Start of Block

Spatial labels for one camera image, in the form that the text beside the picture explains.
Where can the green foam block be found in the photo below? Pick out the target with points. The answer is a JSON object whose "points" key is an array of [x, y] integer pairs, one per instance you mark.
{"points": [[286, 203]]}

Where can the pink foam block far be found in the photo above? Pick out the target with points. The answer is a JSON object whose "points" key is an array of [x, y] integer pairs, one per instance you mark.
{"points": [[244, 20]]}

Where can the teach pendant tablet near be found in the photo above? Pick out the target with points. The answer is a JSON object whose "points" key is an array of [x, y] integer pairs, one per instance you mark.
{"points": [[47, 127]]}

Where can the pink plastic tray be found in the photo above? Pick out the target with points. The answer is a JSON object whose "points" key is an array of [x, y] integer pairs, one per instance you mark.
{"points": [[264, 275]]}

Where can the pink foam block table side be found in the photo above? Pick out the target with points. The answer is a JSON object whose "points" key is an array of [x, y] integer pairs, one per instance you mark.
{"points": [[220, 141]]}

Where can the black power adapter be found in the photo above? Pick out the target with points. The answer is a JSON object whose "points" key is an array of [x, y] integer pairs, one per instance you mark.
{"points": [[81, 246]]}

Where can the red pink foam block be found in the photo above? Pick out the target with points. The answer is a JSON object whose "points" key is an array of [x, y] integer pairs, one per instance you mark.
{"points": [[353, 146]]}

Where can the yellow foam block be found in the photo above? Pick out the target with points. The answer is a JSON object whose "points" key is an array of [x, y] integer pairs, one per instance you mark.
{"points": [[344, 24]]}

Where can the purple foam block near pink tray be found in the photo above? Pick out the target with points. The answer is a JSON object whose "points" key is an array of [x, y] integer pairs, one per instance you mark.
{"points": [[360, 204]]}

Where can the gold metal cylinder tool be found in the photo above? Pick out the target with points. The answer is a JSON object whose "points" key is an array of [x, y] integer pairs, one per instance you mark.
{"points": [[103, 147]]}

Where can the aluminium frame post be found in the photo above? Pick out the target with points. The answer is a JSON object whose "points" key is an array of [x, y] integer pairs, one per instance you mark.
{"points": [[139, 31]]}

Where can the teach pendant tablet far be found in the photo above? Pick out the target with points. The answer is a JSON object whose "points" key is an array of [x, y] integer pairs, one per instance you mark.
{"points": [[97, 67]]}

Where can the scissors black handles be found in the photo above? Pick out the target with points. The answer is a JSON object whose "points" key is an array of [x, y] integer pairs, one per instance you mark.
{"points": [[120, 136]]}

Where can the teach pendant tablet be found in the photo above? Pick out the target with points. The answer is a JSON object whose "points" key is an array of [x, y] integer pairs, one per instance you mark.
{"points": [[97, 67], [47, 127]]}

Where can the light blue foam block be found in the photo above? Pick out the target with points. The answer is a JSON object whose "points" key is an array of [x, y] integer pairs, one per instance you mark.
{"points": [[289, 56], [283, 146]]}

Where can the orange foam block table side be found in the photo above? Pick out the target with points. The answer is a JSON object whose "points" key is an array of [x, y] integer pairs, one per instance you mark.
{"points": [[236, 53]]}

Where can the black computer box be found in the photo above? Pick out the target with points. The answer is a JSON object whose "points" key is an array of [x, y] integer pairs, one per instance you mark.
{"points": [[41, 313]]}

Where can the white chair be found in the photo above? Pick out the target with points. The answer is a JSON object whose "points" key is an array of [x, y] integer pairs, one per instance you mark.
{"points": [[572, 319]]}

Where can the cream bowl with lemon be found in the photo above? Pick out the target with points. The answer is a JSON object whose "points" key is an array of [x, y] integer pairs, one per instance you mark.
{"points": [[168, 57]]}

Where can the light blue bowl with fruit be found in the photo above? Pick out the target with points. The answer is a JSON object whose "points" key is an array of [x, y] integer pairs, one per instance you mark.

End of Block

Directions for this task
May I have all of the records repeated exactly?

Result of the task
Spatial labels for one camera image, in the form that the text beside the picture explains.
Where can the green foam block be found in the photo below? Pick out the target with points. The answer is a JSON object whose "points" key is an array of [x, y] integer pairs, one per instance you mark.
{"points": [[286, 203]]}

Where can the pink foam block far be found in the photo above? Pick out the target with points. The answer is a JSON object whose "points" key is an array of [x, y] integer pairs, one per instance you mark.
{"points": [[244, 20]]}

Where can the teach pendant tablet near be found in the photo above? Pick out the target with points. The answer is a JSON object whose "points" key is an array of [x, y] integer pairs, one per instance you mark.
{"points": [[47, 127]]}

Where can the pink plastic tray be found in the photo above? Pick out the target with points. The answer is a JSON object whose "points" key is an array of [x, y] integer pairs, one per instance you mark.
{"points": [[264, 275]]}

Where can the pink foam block table side be found in the photo above? Pick out the target with points. The answer is a JSON object whose "points" key is an array of [x, y] integer pairs, one per instance you mark.
{"points": [[220, 141]]}

Where can the black power adapter be found in the photo above? Pick out the target with points. The answer is a JSON object whose "points" key is an array of [x, y] integer pairs, one per instance you mark.
{"points": [[81, 246]]}

Where can the red pink foam block be found in the photo above? Pick out the target with points. The answer is a JSON object whose "points" key is an array of [x, y] integer pairs, one per instance you mark.
{"points": [[353, 146]]}

Where can the yellow foam block be found in the photo above? Pick out the target with points. The answer is a JSON object whose "points" key is an array of [x, y] integer pairs, one per instance you mark.
{"points": [[344, 24]]}

Where can the purple foam block near pink tray be found in the photo above? Pick out the target with points. The answer is a JSON object whose "points" key is an array of [x, y] integer pairs, one per instance you mark.
{"points": [[360, 204]]}

Where can the gold metal cylinder tool be found in the photo above? Pick out the target with points. The answer is a JSON object whose "points" key is an array of [x, y] integer pairs, one per instance you mark.
{"points": [[103, 147]]}

Where can the aluminium frame post be found in the photo above? Pick out the target with points. The answer is a JSON object whose "points" key is an array of [x, y] integer pairs, one per instance you mark.
{"points": [[139, 31]]}

Where can the teach pendant tablet far be found in the photo above? Pick out the target with points. The answer is a JSON object whose "points" key is an array of [x, y] integer pairs, one per instance you mark.
{"points": [[97, 67]]}

Where can the scissors black handles be found in the photo above? Pick out the target with points. The answer is a JSON object whose "points" key is an array of [x, y] integer pairs, one per instance you mark.
{"points": [[120, 136]]}

Where can the teach pendant tablet be found in the photo above? Pick out the target with points. The answer is a JSON object whose "points" key is an array of [x, y] integer pairs, one per instance you mark.
{"points": [[97, 67], [47, 127]]}

Where can the light blue foam block be found in the photo above? Pick out the target with points. The answer is a JSON object whose "points" key is an array of [x, y] integer pairs, one per instance you mark.
{"points": [[289, 56], [283, 146]]}

Where can the orange foam block table side be found in the photo above? Pick out the target with points. The answer is a JSON object whose "points" key is an array of [x, y] integer pairs, one per instance you mark.
{"points": [[236, 53]]}

Where can the black computer box be found in the photo above? Pick out the target with points. The answer is a JSON object whose "points" key is an array of [x, y] integer pairs, one per instance you mark.
{"points": [[41, 313]]}

Where can the white chair be found in the photo above? Pick out the target with points. The answer is a JSON object whose "points" key is an array of [x, y] integer pairs, one per instance you mark.
{"points": [[572, 319]]}

Where can the cream bowl with lemon be found in the photo above? Pick out the target with points. The answer is a JSON object whose "points" key is an array of [x, y] integer pairs, one per instance you mark.
{"points": [[168, 57]]}

Where can the light blue bowl with fruit be found in the photo above? Pick out the target with points. The answer is a JSON object whose "points" key is an array of [x, y] integer pairs, one per instance you mark.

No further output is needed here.